We demonstrated physical interaction between Rad52 and Rad59 by the two-hybrid system and co-immunoprecipitation, which is central to this hypothesis. These results extend and solidify conclusions drawn from suggestive data showing suppression of the rad59 radiation sensitivity by more than one copy of RAD52 and the isolation of a non-null rad52 allele with a phenotype similar to rad59 that acts synergistically with rad59 (BAI and SYMINGTON 1996 ; BAI et al. 1999 ). Rad52 is also known to form stable complexes with Rad51 and to interact with RPA (PARK et al. 1996 ; HAYS et al. 1998 ; SONG and SUNG 2000 ). The complex containing Rad52 and Rad59 appears not to contain Rad51, but could possibly include RPA. Rad52 forms ring structures when visualized by electron microscopy and binds to the ends of single-stranded DNA with the DNA apparently wrapped around the outside of the heptameric ring (SHINOHARA et al. 1998 ; PARSONS et al. 2000 ; STASIAK et al. 2000 ). We currently have no evidence for an oligomeric form of Rad59. The GBD-Rad59 and GAD-Rad59 fusions failed to interact in the two-hybrid assay, and the GAD-Rad59 fusions were also defective for interaction with Rad52. Since the GAD-Rad59 and Rad59-GAD fusions complement the ionizing radiation sensitivity of rad59 strains, and therefore retain Rad59 function, the failure in the two-hybrid assay could be due to the inability of GAD to activate transcription, the metric for interaction.

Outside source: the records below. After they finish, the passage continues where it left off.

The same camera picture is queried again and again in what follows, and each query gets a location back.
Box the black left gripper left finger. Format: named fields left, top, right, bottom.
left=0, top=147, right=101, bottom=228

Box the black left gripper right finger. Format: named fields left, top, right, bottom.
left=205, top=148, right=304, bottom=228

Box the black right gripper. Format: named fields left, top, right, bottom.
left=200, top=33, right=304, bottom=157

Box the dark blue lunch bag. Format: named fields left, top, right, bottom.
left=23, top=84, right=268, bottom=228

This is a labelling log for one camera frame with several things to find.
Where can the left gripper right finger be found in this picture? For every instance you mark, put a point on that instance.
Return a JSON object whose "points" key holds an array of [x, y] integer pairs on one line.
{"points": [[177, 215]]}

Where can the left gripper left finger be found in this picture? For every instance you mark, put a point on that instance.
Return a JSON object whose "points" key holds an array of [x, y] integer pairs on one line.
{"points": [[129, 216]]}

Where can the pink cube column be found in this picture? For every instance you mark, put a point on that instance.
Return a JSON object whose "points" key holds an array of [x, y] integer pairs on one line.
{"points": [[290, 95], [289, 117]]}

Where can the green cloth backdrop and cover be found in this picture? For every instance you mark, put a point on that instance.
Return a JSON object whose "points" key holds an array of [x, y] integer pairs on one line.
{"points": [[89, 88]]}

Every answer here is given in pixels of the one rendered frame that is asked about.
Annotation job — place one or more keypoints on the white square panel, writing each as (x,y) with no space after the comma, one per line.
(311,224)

The high copy suppression of the rad59 repair defect by RAD52 could also be interpreted as evidence for overlapping functions of the two proteins. Biochemical characterization of Rad59 reveals several activities in common with Rad52, including DNA binding and annealing of complementary single-stranded DNA (Fig 2; PETUKHOVA et al. 1999 ). Rad52 can overcome the inhibitory effect of RPA to annealing of complementary oligonucleotides. Similarly, Rad59 is able to partially overcome the inhibition to annealing by RPA (Fig 2), but the annealing of long molecules by Rad59 is not enhanced by RPA (PETUKHOVA et al. 1999 ). In combined reactions we found a slight stimulation of Rad52-promoted annealing of RPA-coated oligonucleotides by Rad59. This result is consistent with the idea that Rad59 acts to enhance the activity of Rad52 in strand annealing.

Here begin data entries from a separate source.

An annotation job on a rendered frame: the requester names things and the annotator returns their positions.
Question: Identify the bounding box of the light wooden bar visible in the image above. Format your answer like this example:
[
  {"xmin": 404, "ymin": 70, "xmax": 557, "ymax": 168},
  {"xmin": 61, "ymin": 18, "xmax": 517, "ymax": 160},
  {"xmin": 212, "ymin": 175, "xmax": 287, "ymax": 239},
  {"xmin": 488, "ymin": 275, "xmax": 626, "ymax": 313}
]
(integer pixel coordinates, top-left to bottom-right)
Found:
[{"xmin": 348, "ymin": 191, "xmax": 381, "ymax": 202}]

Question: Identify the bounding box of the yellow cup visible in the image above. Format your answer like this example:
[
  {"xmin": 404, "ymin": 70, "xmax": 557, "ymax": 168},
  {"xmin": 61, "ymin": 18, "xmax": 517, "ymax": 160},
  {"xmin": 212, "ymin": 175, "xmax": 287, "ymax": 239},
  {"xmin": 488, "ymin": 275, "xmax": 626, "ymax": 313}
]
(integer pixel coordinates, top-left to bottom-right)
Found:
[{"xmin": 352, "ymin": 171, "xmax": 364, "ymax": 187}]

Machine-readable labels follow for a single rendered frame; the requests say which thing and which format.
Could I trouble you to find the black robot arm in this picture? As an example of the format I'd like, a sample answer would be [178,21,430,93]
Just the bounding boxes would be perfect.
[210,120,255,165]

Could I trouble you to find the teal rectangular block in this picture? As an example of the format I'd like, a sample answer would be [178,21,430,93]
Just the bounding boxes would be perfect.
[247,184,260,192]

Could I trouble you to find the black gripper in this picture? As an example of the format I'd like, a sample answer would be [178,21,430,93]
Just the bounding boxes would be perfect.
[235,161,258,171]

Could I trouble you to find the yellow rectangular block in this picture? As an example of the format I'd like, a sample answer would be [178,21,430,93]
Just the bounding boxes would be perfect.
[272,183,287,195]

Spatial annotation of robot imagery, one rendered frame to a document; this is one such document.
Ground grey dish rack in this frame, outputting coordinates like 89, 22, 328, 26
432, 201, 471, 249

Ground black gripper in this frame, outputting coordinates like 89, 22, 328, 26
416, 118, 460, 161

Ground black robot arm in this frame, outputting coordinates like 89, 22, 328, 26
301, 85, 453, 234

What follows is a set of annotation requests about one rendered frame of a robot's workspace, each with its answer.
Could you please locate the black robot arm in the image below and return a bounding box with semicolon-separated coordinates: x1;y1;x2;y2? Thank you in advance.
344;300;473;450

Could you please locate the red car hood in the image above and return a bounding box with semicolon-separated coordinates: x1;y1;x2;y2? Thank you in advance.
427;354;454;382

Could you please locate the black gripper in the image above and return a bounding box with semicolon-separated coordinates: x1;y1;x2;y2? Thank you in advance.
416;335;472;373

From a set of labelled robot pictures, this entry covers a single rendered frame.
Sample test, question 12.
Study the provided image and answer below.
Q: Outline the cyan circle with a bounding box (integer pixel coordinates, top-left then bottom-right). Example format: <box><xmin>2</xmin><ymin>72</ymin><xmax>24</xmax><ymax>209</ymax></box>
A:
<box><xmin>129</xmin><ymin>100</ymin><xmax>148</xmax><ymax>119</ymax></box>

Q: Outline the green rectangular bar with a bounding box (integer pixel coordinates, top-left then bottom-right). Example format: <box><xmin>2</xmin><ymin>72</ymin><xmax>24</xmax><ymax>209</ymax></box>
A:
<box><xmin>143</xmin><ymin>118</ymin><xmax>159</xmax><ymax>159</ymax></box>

rad52 mutants are highly defective in SSA in vivo, suggesting that Rad59 is unable to substitute for the annealing activity of Rad52. Rad52 is known to interact with RPA and is thought to displace RPA from single-stranded DNA to promote strand annealing or to recruit Rad51 (PARK et al. 1996 ; HAYS et al. 1998 ; SMITH and ROTHSTEIN 1999 ). The SSA defect of rad52 strains is suppressed by the rfa1-D288Y mutation, which results in lower cellular levels of RPA (SMITH and ROTHSTEIN 1995 , SMITH and ROTHSTEIN 1999 ). However, even in the rad52 rfa1-D288Y strain, in vivo annealing was independent of RAD59. This suggests that another factor promotes annealing in the rad52 rad59 rfa1-D288Y strain or that, when RPA levels are low, spontaneous annealing can occur with greater efficiency, eliminating the requirement for a dedicated annealing protein. The rate of spontaneous deletion formation between 2.4-kb direct repeats was unaffected by the rad59 mutation, which is in contrast to a study by JABLONOVICH et al. 1999 , who found a 1.5- to 3-fold reduction in rate. This may be due to the difference in the length of the repeats within the direct-repeat substrates. The direct repeats used by JABLONOVICH et al. 1999 are 
0.3 kb long and the direct repeats used in this study are 2.4 kb long. Results from the Haber lab (SUGAWARA et al. 2000 ) suggest that the rad59 defect in SSA and DSB-induced gene conversion becomes less severe as the length of homology is increased. Thus, the weak effect of the rad59 mutation on spontaneous and DSB-induced deletion formation in this study may be due to the use of long repeats. One interpretation of these results is that Rad52 alone can efficiently anneal long single-stranded regions, but when the sequences are short Rad52 becomes more dependent on Rad59. In rad52 rad59 double mutants the rate of spontaneous deletion formation was slightly lower than observed for the rad52 strain, consistent with the results of JABLONOVICH et al. 1999 . We were unable to detect a similar decrease in the physical assay for SSA in the rad52 rad59 double mutant. This could be due to the limitation of the method used (quantitation of weak bands by phosphorimaging) or could reflect the requirement for RAD59 in a different pathway of spontaneous deletion formation.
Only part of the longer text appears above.